LED Grow Lights An Introduction to Tailored Plant Lighting

LED Grow Lights: An Introduction to Tailored Plant Lighting

Why are so many indoor growers switching over to LED grow lights? One of the main reasons has to do with potential energy savings. LEDs are able to convert electricity into the specific wavelengths of light that plants actually use. This means less wasted energy and less heat. By providing custom spectrums of light, LEDs allow growers to spend less on expensive and bulky equipment and are now able to grow in tighter quarters. With OregonGrowCabinets.com you get highly efficient and cost saving to grow light that your plants are sure to love! Now that we have you excited about LED grow lights, would you like to know a little more?

A Little About LEDs


LEDs are made of crystals and work by emitting light when electrical currents run through them. First developed in the early 1900s this technology wasn’t available to the masses until the early 1960s.  The colors of LEDs (light emitting diodes) are determined by the different elements used to make them. Why did it take so long for LEDs to show up in commercial products? Well, the different colors of the spectrum weren’t all developed at the same time.  The earliest LEDs were red and as research continued, other colors eventually followed such as amber, yellow, green, and blue.  It wasn’t until the early 1990’s that the full RGB LED display was developed.

One interesting note about LEDs is that they produce more light as the more electrical current runs through them.  But as you can guess, more electrical current means increased heat.  So it’s important that LEDs in any product (grow lights or televisions) are kept cool.  A cooler LED can produce more light.

Understanding Photosynthesis


So why do LEDs make the perfect grow light? Well, it’s important to first refresh our knowledge of how plants work.  Then we’ll be able to see why LEDs are the frontrunner when it comes to grow lighting.

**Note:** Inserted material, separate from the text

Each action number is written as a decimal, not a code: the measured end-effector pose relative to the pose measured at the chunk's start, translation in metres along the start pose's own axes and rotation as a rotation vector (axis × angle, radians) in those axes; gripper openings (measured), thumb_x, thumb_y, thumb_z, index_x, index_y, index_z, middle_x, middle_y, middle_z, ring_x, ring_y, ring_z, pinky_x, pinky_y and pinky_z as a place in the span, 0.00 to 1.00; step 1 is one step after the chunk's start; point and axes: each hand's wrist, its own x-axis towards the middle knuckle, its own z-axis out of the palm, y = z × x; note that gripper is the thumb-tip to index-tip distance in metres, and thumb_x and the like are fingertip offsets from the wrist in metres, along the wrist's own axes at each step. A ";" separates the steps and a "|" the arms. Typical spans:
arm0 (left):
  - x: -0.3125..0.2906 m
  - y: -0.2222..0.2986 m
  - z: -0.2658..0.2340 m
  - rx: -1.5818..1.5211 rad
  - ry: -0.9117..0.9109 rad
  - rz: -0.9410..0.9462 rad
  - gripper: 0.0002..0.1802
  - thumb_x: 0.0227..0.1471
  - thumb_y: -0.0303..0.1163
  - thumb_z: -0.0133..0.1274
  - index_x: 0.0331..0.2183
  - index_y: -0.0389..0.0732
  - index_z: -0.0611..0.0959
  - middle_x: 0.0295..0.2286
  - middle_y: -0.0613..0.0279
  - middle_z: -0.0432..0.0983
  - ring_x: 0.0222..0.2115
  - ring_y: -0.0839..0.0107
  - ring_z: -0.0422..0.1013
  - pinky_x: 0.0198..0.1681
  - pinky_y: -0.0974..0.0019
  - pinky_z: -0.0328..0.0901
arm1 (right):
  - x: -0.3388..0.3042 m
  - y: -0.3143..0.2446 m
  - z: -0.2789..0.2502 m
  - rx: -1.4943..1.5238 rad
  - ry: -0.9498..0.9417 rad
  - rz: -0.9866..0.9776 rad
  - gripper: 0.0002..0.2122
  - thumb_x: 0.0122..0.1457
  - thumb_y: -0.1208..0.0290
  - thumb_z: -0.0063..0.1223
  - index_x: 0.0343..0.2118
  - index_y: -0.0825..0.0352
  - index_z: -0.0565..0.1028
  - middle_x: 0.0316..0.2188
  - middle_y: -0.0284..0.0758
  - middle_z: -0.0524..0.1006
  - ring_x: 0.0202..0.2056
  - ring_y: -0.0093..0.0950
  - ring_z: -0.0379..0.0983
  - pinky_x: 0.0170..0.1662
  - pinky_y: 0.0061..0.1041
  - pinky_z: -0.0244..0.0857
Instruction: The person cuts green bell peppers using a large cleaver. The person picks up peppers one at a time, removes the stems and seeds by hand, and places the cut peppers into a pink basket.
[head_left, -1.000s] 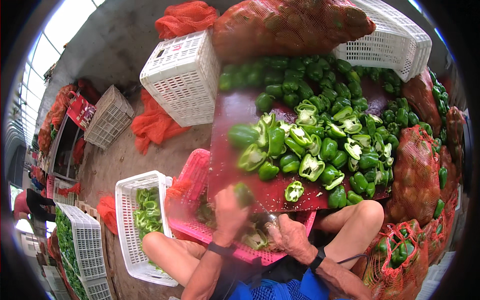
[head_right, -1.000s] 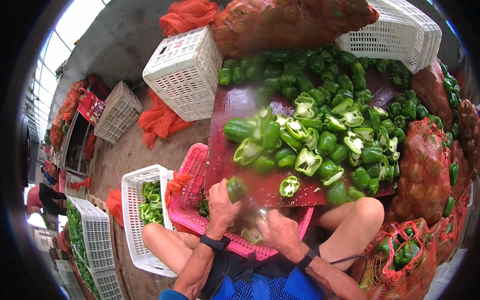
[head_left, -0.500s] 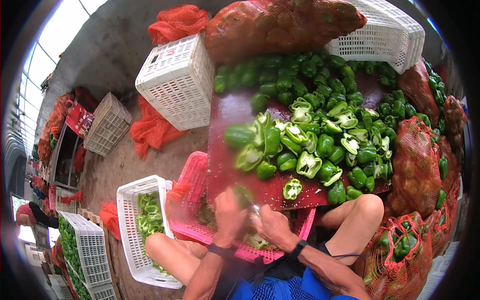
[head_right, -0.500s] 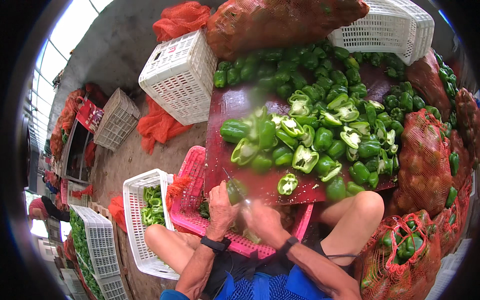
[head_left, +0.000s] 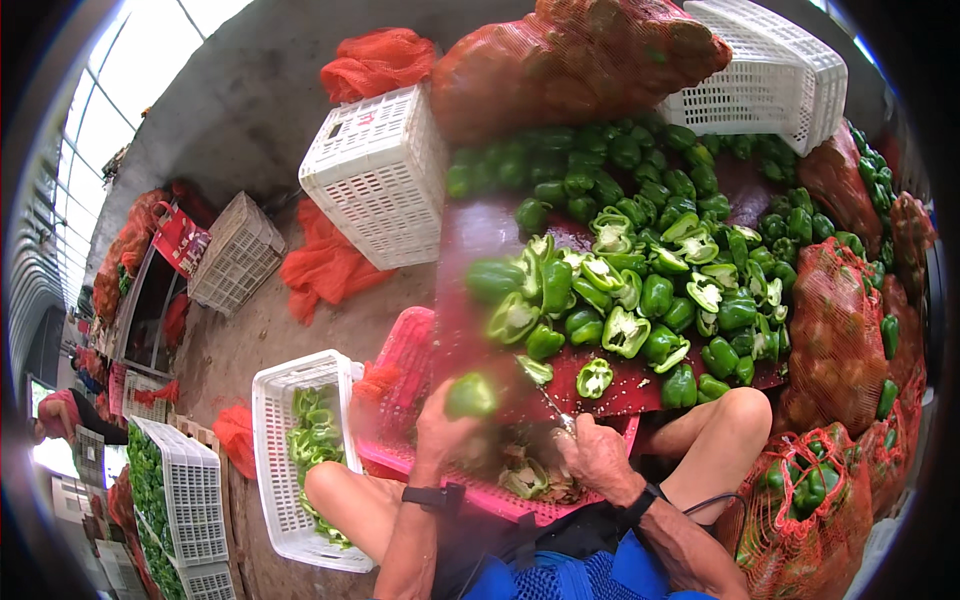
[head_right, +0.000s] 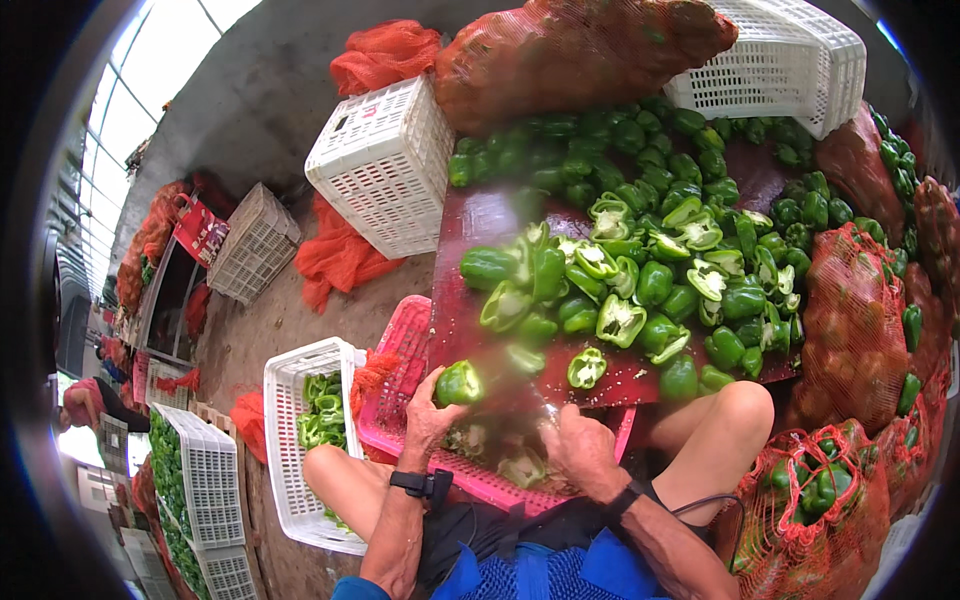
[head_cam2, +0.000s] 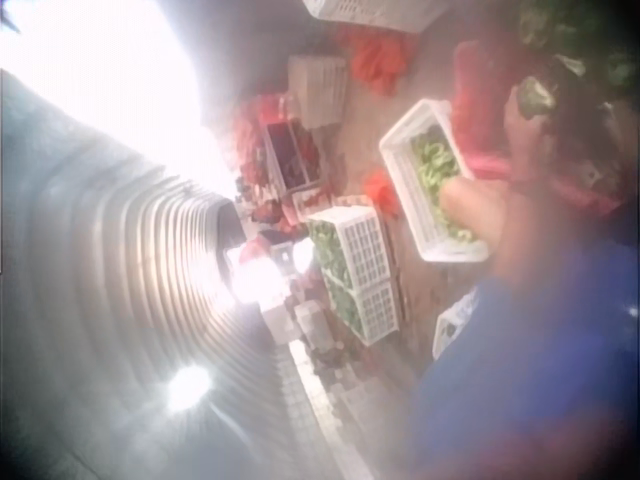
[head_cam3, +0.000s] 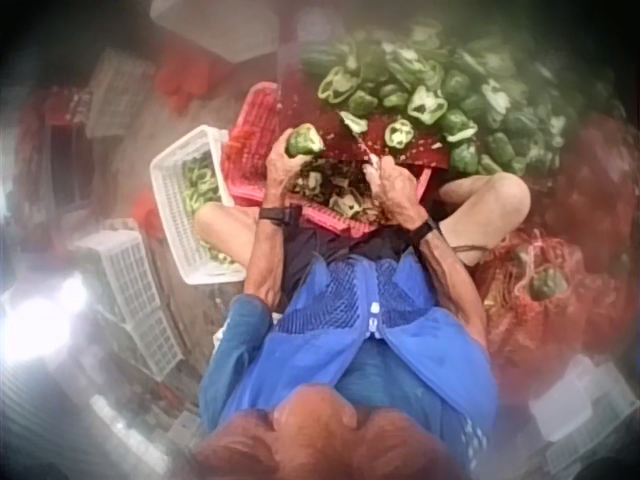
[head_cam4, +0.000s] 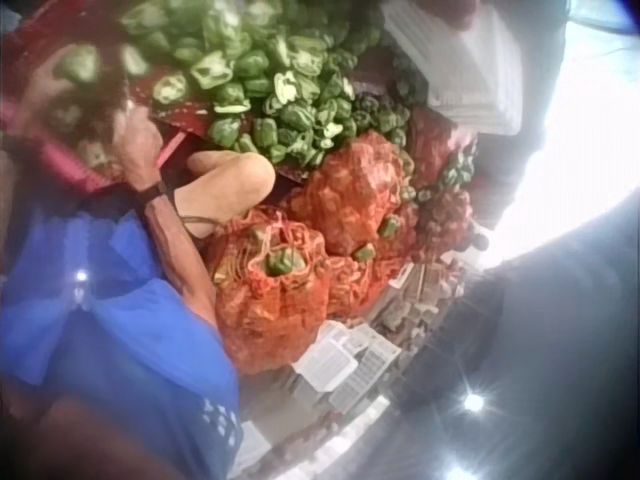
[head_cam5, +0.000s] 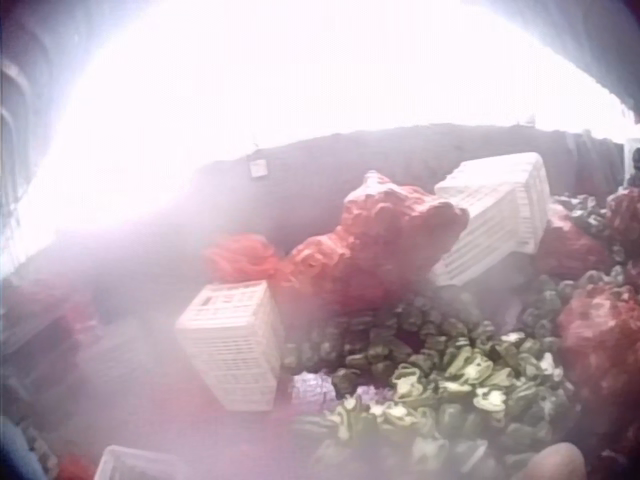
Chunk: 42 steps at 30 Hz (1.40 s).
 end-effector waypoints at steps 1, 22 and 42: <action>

All plants start photosynthesis by using Chlorophyll-A (peak response at 430nm and 680nm) and Chlorophyll-B (peak response at 450nm and 660nm). The most important light used by plants for photosynthesis is red light found in the 650 to 700nm range. Blue light is also required as it signals the plant to start absorbing CO2. These are the main two colors of light used by plants.  Other colors like green are hardly used at all.  In fact, the reason why plants look green is that they’re reflecting (not absorbing) green light.  Interesting, right?

Now traditional growers have used HPS lamps along with large and bulky cooling equipment. A look into their efficiency shows that over 60 percent of the energy used to power these lights are wasted in the form of heat and UV light. That means less than 35 percent of the energy needed to power these lights are actually usable by plants. Don’t get us wrong; HPS lights do have their applications. They’re great for general illumination and since they produce a lot of green light (humans are most sensitive to green light) people find HPS lights to be really bright. Perfect for lighting up a baseball stadium but with less than 10 percent of their output in the blue and red wavelengths that plants use, they’re less than ideal for growing plants.

A Tailored Spectrum: Just What a Plant Needs


LED grow lights are very efficient because they let us tailor the light output of our grow lights in accordance to what a plant actually needs. By converting electricity into the specific red and blue that plants use for photosynthesis, these grow lights reduce heat and more importantly, conserve electricity.